I have mine (direct replacement for my w6v2's) off 300W each, 0.9 cu ft each stuffed. wired to 2 ohm mono so not quite enough power, and the box is too large (ill change that this weekennd to try a 0.5 cu ft each


these drivers sound absolutely WONDERFUL. They hit hard when needed, and disappear when needed (NO OVERHANG AT ALL, very important to me personally. They are not as loud as the w6's, but I think that is a matter of power, which at the moment I dont have at 2 ohm (since my belle is designed to run at 1 ohm mono)

I have the gain rather high at about 35-40%, and these sound as good if not better imo. which kinda suprised me considering there is soo much w6 love that I have read over the years (they are awesome dont get me wrong) these diyma's do as everyone has said BLEND exceptionally well, its rather impressive at low volumes, where I actually have impact, without having to change any levels. 

at high volume on low end cd reproductions, they hit the low notes (with not as much force and nausea as the w6's lol) but its more than enough if one wants to keep there ears (well at least in my car with the tweeters in the apillars)

i hear articulate drums, not killer oh my god bass, but the way it probably should sound in real reproductions of sound. and I havent had any cone tears either lol, and im beating on them for sure, just to see. anyone who listens to almost any rap record from the sound, knows the bottom is rather exagerrated--and thats pretty much what Ive been using to beat em to death lol (see outkast, one of favs and what I use to test low en, just throw in the discography). but All I know is my michael jackson Off the Wall, was never as pleasurable as listening to these VERY IMPRESSIVE

I wish some folks didnt have the issues (or should I say abused them lol), as these are some awesome drivers IMO.

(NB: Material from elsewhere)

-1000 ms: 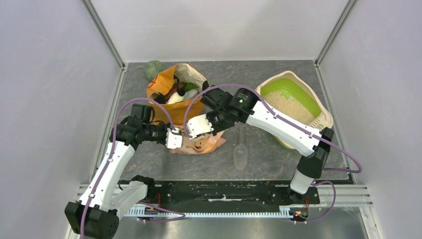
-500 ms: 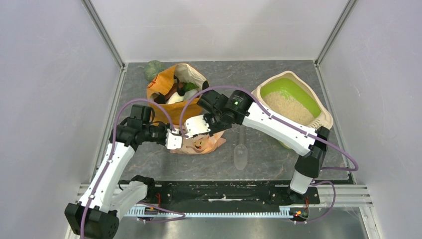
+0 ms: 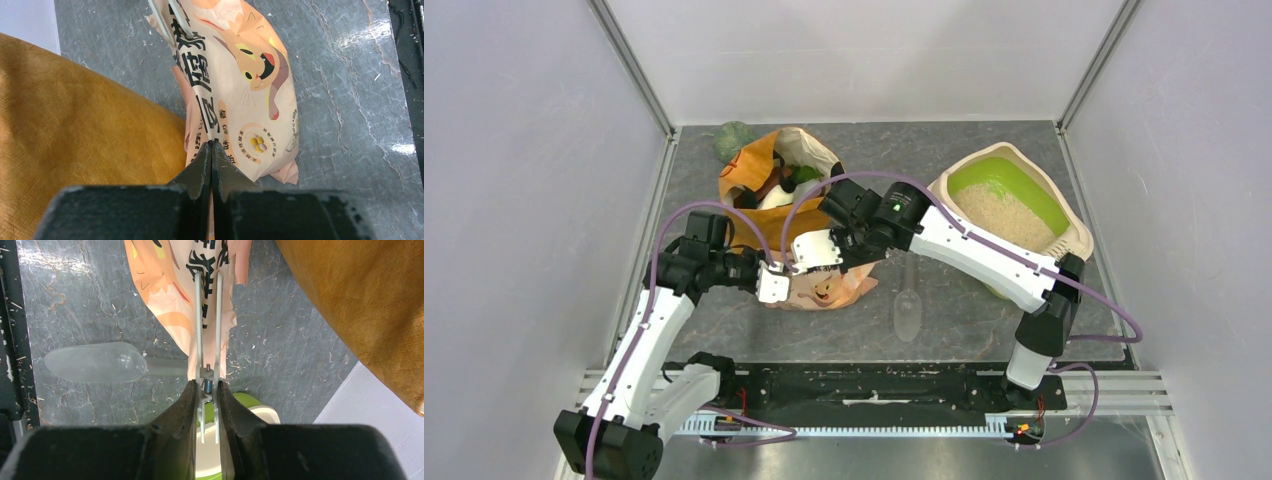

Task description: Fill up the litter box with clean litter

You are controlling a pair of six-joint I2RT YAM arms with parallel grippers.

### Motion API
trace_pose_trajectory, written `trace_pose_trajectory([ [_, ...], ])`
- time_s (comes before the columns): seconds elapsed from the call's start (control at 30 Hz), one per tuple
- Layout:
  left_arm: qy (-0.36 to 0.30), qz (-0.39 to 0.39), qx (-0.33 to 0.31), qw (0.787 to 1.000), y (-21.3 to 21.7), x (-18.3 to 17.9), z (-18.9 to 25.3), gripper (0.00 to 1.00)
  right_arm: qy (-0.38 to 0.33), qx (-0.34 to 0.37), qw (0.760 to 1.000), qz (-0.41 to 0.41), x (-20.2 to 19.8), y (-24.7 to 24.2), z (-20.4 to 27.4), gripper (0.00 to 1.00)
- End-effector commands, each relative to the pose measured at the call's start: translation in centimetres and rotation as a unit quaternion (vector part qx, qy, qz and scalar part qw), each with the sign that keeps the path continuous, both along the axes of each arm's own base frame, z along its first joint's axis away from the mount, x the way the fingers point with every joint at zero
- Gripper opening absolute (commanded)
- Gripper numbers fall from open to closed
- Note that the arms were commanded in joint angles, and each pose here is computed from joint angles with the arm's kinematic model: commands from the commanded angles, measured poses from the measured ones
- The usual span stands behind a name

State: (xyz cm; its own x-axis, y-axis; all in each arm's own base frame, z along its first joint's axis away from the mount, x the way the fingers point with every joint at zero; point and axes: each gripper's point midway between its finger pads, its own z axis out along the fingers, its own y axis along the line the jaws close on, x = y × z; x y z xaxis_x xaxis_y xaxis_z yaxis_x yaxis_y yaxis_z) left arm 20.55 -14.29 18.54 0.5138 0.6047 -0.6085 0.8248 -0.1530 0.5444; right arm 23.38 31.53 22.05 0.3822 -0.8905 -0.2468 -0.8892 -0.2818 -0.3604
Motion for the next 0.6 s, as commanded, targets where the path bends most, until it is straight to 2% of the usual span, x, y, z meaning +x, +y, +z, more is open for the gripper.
trace_pose_trajectory([
  [0.0,-0.039,-0.04,-0.033,0.998,-1.2,-0.2,1.7,0.02,0.005,0.022,1.0,0.004,0.1,1.6,-0.4,0.0],
  [0.57,-0.048,-0.049,-0.034,0.997,-1.3,-0.3,1.8,0.02,0.022,0.049,0.998,0.017,-0.4,4.3,-1.0,0.0],
])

street beaters they are not, but I just dont understand how someone could destroy on of these, unless you were "trying" to. dont go touching that cone though lol, as it amazingly thin. these would BE PERFECT IMO, if somehow there could be a pressed paper version---oooh to dream

but I assume since these have become a wallet strain on the forum host, that I doubt we will see another driver of this type for round two, 

I for one like em  at what npdang is selling for these are A STEAL!!!!


----------



## legend94 (Mar 15, 2006)

very well said. after a week of listening to mine i can see why you would want it in a .5cuft box. i think it really depends on your listening taste. either way, i dont think you could go wrong with a sealed box of .5-1 cuft. i would really love to see a pulp cone version as you mentioned, but im sure there is a reason npdang chose the cone material that he did.


----------



## skylar112 (Dec 8, 2005)

newtitan said:


> I wish some folks didnt have the issues (or should I say abused them lol), as these are some awesome drivers IMO.


Awesome review, I totally agree with you on your findings. 

Regarding the tears in the cone and abuse. Abuse is the right word. I have "tears" on my cone now. I just had to see if, you set the gains too high, if the cone would tear. Well you know what after 7 months of listening to the sub with the gain set right not a problem. A little over a month of the gain set higher than supposed to and a little hard pounding oh...... sure enough. The cone has "tears." Hmm abuse and inappropriate use is correct!!!


----------



## legend94 (Mar 15, 2006)

skylar112 said:


> Awesome review, I totally agree with you on your findings.
> 
> Regarding the tears in the cone and abuse. Abuse is the right word. I have "tears" on my cone now. I just had to see if, you set the gains too high, if the cone would tear. Well you know what after 7 months of listening to the sub with the gain set right not a problem. A little over a month of the gain set higher than supposed to and a little hard pounding oh...... sure enough. The cone has "tears." Hmm abuse and inappropriate use is correct!!!



could you go more in detail of the gain setting. i know this is a noob question, but i want to keep mine intact :blush:


----------



## 89grand (Nov 23, 2006)

Well, I ruined 2, and if it was abuse, my current sub doesn't mind it at all as it's still as good as new...and I've run it even harder. 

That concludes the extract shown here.